The treatment for pleurisy is to treat the primary cause. For non-emergency management, nonsteroidal anti-inflammatory drugs should be the first choice for pain control. However, if the patient has refractory disease, NSAID should not be used. Instead, acetaminophen, corticosteroid or opioid should be used (Reamy et al., 2017). Because the most life-threatening common cause of pleurisy is pulmonary embolism. The immediate treatment should be discussed for pulmonary embolism. The initial recommended medication includes 15mg rivaroxaban twice a day for three weeks and 10mg apixaban twice daily for 1 week. The two drugs mentioned above are direct anticoagulant (Cardiology, 2015). The grading system for this treatment is grade 1, and level B according to European Society of Cardiology. Grade 1 means that there is a consensus that the treatment is beneficial for the condition (highest possible grade). Level B indicates the source of the data is from an either large nonrandomized study or single randomized trial (second highest grading) (Cardiology, 2015). In addition, vitamin K oral intake was recommended for the first three months of taking the anticoagulant (Apixaban and rivaroxaban) as an antagonist to prevent excessive bleeding. Five to ten days after the initial treatment of direct oral anticoagulant, indirect anticoagulant treatment is recommended, which included drugs like dabigatran 150 mg twice daily, and edoxaban 60 mg once daily (Cardiology, 2015).

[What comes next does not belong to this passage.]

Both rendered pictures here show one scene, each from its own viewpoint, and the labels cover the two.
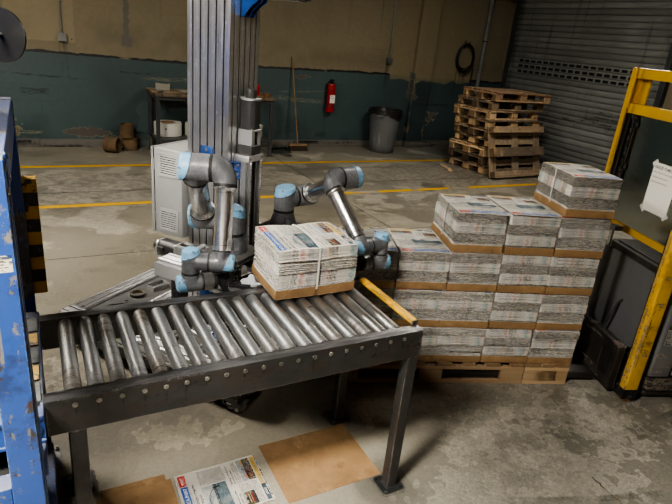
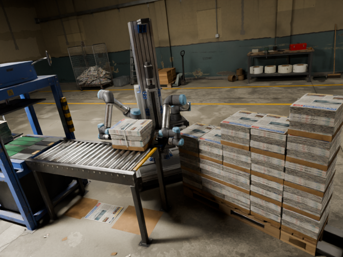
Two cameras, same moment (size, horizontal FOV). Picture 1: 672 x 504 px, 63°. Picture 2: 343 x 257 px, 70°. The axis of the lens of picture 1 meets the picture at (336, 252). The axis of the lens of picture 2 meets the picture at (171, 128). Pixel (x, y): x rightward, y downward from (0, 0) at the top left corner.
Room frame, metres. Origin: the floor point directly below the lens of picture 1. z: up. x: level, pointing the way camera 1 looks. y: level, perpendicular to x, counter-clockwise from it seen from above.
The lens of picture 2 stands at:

In summary, the sequence of diagnostic tests usually goes as follow in order to rule out life threatening causes of pleurisy: first, history and physical exam on the patients is taken. Medications such as amiodarone etc. can cause pleurisy (Sara et al., 2007; Reamy et al., 2017). Second, chest x-ray was performed. Additional, lung ultrasound and high-resolution CT can be performed to clarify diagnosis (Brims et al., 2010). Interestingly, in Volpicelli et al’s study, lung ultrasound is a better predictor for raio-occult pleural-pulmonary lesions than blood test of D-dimmer and white blood cells. The prediction correlation was presented as area under the curve (AUC). The higher the AUC is, the better the prediction for radio-occult pleural-pulmonary lesion. The AUC for lung ultrasound is 0.967. The AUC for d-dimmer and white blood cell count are 0.815 and 0.778 respectively (Volpicelli et al., 2012). Volpicelli even mentioned that “None of the other routine tests (lung utlrasound) considered or a combination between them (d-dimmer and white blood cell count) better predicted the final diagnosis” (Volpicelli et al., 2012).